Records from a dataset:
-*-
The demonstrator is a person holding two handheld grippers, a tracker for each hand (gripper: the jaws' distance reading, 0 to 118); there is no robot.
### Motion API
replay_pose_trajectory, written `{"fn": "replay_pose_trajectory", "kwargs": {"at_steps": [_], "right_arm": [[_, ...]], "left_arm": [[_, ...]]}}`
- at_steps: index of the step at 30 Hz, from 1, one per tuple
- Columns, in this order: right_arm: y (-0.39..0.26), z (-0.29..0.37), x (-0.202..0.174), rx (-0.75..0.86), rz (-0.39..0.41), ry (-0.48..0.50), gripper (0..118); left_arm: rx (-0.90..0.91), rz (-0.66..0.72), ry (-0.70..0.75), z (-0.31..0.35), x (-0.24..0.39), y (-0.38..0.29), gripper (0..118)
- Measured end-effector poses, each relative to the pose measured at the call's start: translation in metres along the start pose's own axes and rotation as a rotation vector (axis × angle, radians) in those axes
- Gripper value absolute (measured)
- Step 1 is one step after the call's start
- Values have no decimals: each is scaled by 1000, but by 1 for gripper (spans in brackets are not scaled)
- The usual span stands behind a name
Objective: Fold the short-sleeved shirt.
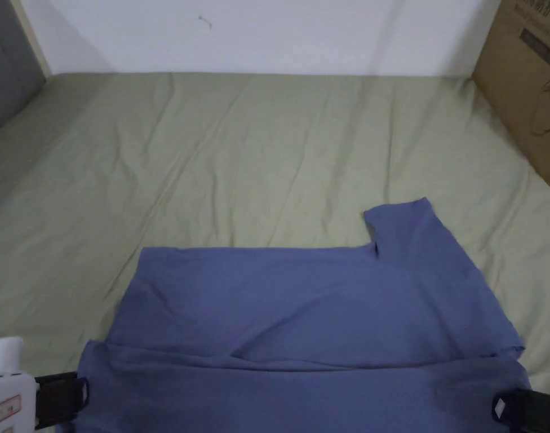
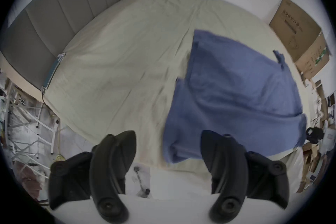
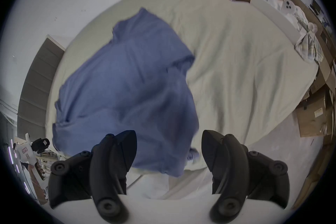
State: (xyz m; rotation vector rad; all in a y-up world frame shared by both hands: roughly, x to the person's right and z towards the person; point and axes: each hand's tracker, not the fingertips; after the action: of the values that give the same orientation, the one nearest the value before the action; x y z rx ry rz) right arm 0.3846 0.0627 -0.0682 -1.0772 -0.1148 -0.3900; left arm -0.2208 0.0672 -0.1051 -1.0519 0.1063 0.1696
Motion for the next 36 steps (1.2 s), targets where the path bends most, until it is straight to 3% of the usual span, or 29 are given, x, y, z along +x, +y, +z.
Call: {"fn": "replay_pose_trajectory", "kwargs": {"at_steps": [3, 4, 6, 8, 10, 15, 16, 17, 18, 19, 20, 25, 27, 29, 30, 32, 34, 36], "right_arm": [[22, 12, -15, 90, 47, 24, 73], [28, 14, -21, 115, 55, 27, 53], [38, 11, -34, 152, 66, 13, 7], [46, -3, -41, 146, 59, 2, 4], [56, -23, -44, 82, 57, 67, 3], [105, -65, -51, 59, 105, 44, 3], [123, -76, -52, 46, 121, 42, 5], [140, -85, -53, 46, 123, 29, 15], [159, -98, -54, 48, 133, 18, 46], [178, -114, -53, 20, 160, -13, 91], [192, -125, -53, 22, 156, -34, 99], [246, -195, -41, -62, 136, -144, 97], [246, -210, -37, -130, 136, -171, 80], [242, -202, -44, -98, 126, -169, 67], [241, -199, -48, -80, 172, -179, 56], [239, -195, -55, -77, 192, -176, 18], [242, -193, -59, -94, 155, -96, 9], [245, -190, -60, -106, 97, -78, 5]], "left_arm": [[91, 38, -69, 15, 13, 24, 77], [119, 52, -88, 17, 20, 32, 56], [121, 31, -110, 12, 33, 45, 0], [122, 34, -93, -2, 44, 55, 0], [72, -28, -80, -12, 58, 63, 0], [62, -48, -94, -29, 69, 76, 0], [63, -49, -83, -32, 70, 78, 0], [60, -49, -78, -35, 71, 80, 0], [58, -43, -77, -38, 70, 84, 0], [54, -34, -76, -41, 69, 87, 0], [51, -33, -77, -43, 68, 89, 0], [29, -43, -60, -58, 73, 95, 0], [22, -46, -58, -62, 72, 97, 7], [12, -48, -48, -67, 70, 101, 36], [5, -46, -47, -70, 70, 104, 48], [3, -39, -49, -76, 68, 113, 69], [7, -36, -52, -86, 67, 128, 85], [8, -28, -51, -98, 68, 145, 89]]}}
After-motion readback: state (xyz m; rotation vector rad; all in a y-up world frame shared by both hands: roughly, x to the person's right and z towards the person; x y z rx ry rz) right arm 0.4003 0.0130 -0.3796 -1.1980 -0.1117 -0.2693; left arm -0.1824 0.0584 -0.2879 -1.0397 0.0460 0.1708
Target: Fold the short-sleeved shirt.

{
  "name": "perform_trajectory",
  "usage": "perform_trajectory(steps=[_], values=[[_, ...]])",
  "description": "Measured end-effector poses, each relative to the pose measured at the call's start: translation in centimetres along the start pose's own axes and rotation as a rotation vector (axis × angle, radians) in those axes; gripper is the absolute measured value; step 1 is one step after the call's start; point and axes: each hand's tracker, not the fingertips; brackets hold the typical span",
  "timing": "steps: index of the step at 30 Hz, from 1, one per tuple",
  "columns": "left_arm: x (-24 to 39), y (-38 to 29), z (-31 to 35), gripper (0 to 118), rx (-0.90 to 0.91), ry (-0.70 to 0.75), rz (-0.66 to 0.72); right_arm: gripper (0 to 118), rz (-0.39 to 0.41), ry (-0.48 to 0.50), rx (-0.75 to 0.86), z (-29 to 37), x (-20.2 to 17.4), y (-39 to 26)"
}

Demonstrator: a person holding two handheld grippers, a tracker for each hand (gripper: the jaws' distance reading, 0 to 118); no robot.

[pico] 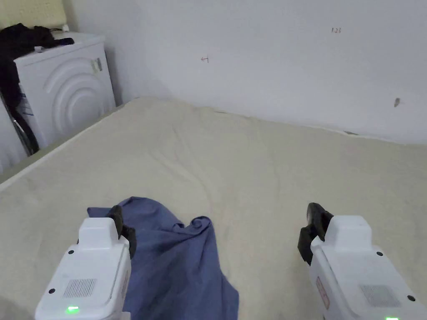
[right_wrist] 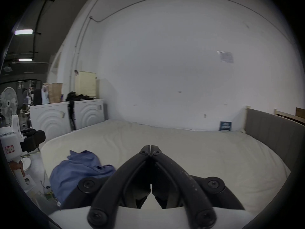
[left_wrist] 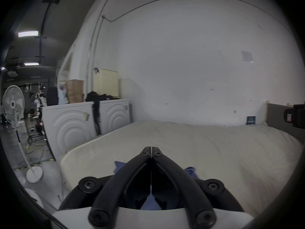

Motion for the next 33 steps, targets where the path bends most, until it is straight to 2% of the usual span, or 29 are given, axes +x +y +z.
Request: perform_trajectory(steps=[7, 14, 19, 24, 28, 30, 31, 32, 33], values=[[-5.5, -0.2, 1.4, 0, -0.016, 0.116, -0.010, 1, -0.008, 0.120, 0.007, -1.8, -5.0, 0.4], [-7.5, -0.4, 1.9, 0, -0.040, 0.141, -0.010, 1, -0.005, 0.168, 0.003, -1.7, -6.6, 0.6], [-7.2, -0.6, 0.4, 0, -0.133, 0.042, 0.042, 1, 0.003, 0.149, 0.003, -1.4, -5.7, 0.7], [-6.1, -1.8, -3.3, 0, -0.327, -0.088, 0.131, 1, 0.009, 0.104, -0.007, -1.4, -3.8, 0.7], [-4.6, -4.0, -7.3, 1, -0.512, -0.176, 0.140, 1, 0.009, 0.052, -0.021, -1.4, -2.1, 0.3], [-3.8, -5.3, -9.2, 8, -0.599, -0.206, 0.154, 1, 0.007, 0.026, -0.031, -1.5, -1.2, 0.0], [-3.3, -6.0, -10.1, 16, -0.629, -0.212, 0.151, 1, 0.007, 0.015, -0.037, -1.6, -0.8, -0.2], [-2.8, -6.7, -11.0, 40, -0.656, -0.226, 0.139, 1, 0.007, 0.003, -0.047, -1.9, -0.2, -0.6], [-2.3, -7.2, -11.6, 70, -0.685, -0.236, 0.118, 1, 0.006, -0.007, -0.053, -2.0, 0.2, -0.8]])
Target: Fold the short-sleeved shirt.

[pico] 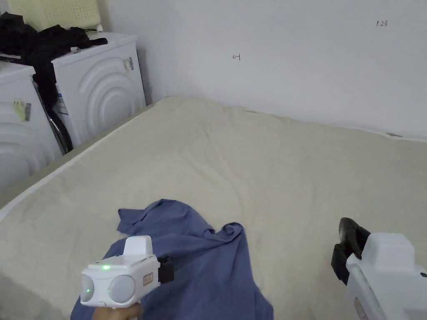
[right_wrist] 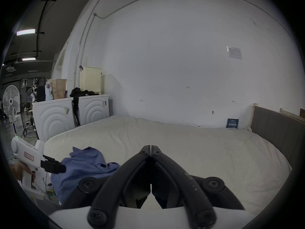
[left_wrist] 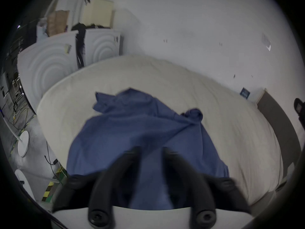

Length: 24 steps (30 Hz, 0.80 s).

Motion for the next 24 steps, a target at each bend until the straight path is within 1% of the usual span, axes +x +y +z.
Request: perform_trajectory(steps=[2, 4, 7, 10, 13, 14, 15, 16, 17, 18, 19, 21, 23, 24], values=[[0.5, 0.0, -2.2, 118, -0.074, 0.013, -0.027, 1, 0.000, -0.017, -0.012, -0.1, 0.7, -0.4], [0.8, -0.2, -3.7, 117, -0.080, 0.040, -0.017, 1, 0.000, -0.033, -0.025, -0.1, 1.0, -0.7], [0.8, -0.6, -5.3, 117, -0.063, 0.029, -0.012, 1, 0.000, -0.055, -0.042, -0.2, 1.9, -1.4], [1.1, -0.8, -6.8, 117, -0.133, 0.063, 0.004, 1, -0.003, -0.074, -0.063, -0.3, 2.7, -2.0], [1.3, -1.4, -8.6, 115, -0.210, 0.066, 0.012, 1, -0.008, -0.095, -0.078, -0.4, 3.6, -2.5], [1.4, -1.7, -9.1, 109, -0.231, 0.071, 0.017, 1, -0.010, -0.102, -0.081, -0.4, 3.9, -2.6], [1.6, -1.9, -9.6, 100, -0.261, 0.072, 0.020, 1, -0.013, -0.106, -0.083, -0.3, 4.2, -2.8], [2.1, -2.2, -9.6, 96, -0.245, 0.128, -0.034, 1, -0.015, -0.112, -0.086, -0.3, 4.5, -2.9], [2.6, -2.3, -9.4, 96, -0.216, 0.113, -0.081, 1, -0.016, -0.118, -0.089, -0.3, 4.7, -2.9], [2.9, -2.1, -9.2, 90, -0.221, 0.114, -0.090, 1, -0.018, -0.122, -0.091, -0.3, 4.9, -3.0], [3.2, -1.9, -8.8, 81, -0.217, 0.089, -0.091, 1, -0.020, -0.124, -0.094, 0.0, 4.9, -2.9], [3.8, -2.0, -8.3, 45, -0.203, 0.087, -0.131, 1, -0.025, -0.130, -0.094, 0.1, 5.2, -2.9], [3.9, -2.1, -8.4, 2, -0.205, 0.106, -0.179, 1, -0.033, -0.133, -0.091, 0.5, 5.3, -2.7], [3.6, -2.0, -8.0, 2, -0.201, 0.092, -0.168, 1, -0.038, -0.136, -0.089, 0.6, 5.4, -2.6]])
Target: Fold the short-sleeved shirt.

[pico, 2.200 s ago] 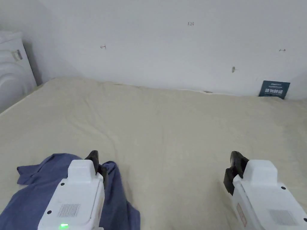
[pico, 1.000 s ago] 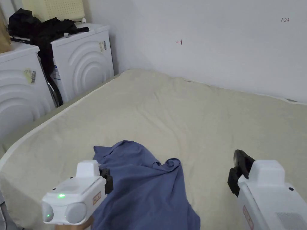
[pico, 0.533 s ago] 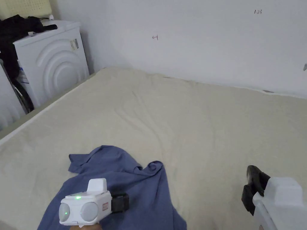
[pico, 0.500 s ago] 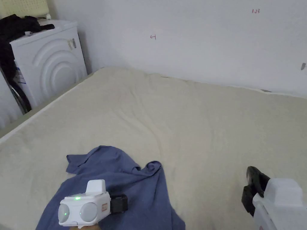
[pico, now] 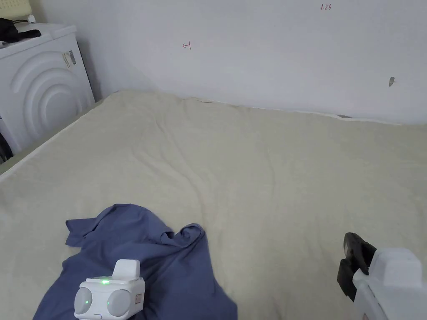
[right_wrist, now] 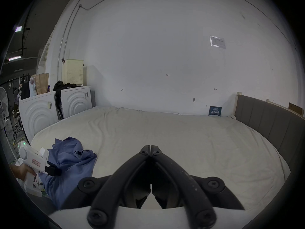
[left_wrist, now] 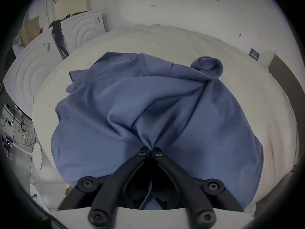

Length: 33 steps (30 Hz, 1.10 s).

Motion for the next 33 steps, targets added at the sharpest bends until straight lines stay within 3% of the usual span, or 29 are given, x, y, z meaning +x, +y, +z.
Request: perform_trajectory(steps=[13, 23, 33], values=[[1.4, 5.8, 14.9, 2, 0.344, -0.305, 0.159, 1, -0.032, -0.037, 0.068, 3.3, 3.1, 0.8], [13.0, 14.7, 23.1, 2, 0.497, -0.512, -0.096, 1, -0.057, -0.123, 0.137, 7.2, 7.6, 1.7], [25.6, 16.1, 25.4, 2, 0.505, -0.719, -0.286, 1, -0.047, -0.252, 0.178, 10.8, 12.5, 1.9]])
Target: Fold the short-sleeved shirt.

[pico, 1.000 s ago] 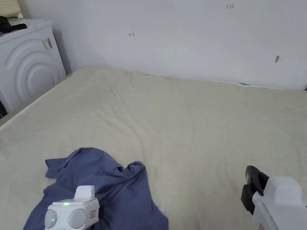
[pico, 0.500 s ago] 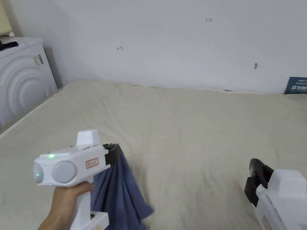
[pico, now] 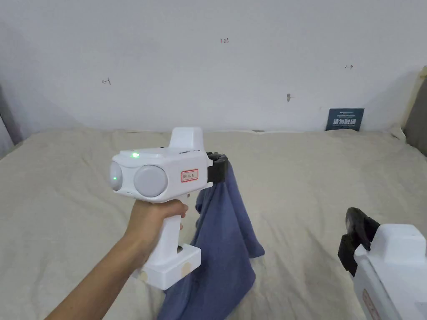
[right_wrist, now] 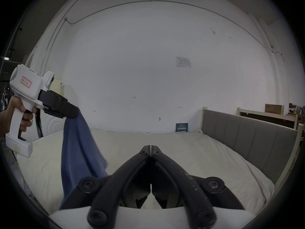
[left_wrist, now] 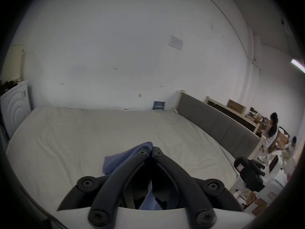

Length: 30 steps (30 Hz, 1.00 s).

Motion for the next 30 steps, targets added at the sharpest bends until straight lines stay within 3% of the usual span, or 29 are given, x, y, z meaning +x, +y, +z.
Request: perform_trajectory(steps=[10, 21, 26, 28, 30], values=[[3.7, -9.4, -7.6, 2, -0.259, -0.155, 0.022, 1, -0.006, -0.077, -0.025, 0.2, 3.5, -1.4], [1.5, -24.4, -14.8, 2, -0.678, 0.067, -0.101, 1, -0.008, -0.061, -0.079, -0.5, 3.3, -3.4], [1.1, -26.4, -15.0, 3, -0.668, 0.105, -0.064, 1, -0.005, -0.057, -0.107, -0.6, 3.2, -3.9], [1.4, -25.7, -14.3, 15, -0.667, 0.106, -0.049, 1, -0.005, -0.058, -0.110, -0.5, 3.1, -3.9], [1.6, -24.7, -13.3, 71, -0.608, 0.144, -0.055, 1, -0.004, -0.058, -0.108, -0.4, 3.0, -3.6]])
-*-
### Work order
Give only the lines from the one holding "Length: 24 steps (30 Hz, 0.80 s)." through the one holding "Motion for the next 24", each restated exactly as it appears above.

### Answer to this task
Length: 24 steps (30 Hz, 0.80 s).

Motion for the next 24 steps, a target at each bend until the straight path is within 1% of the usual span, axes +x +y +z.

No additional output will be produced.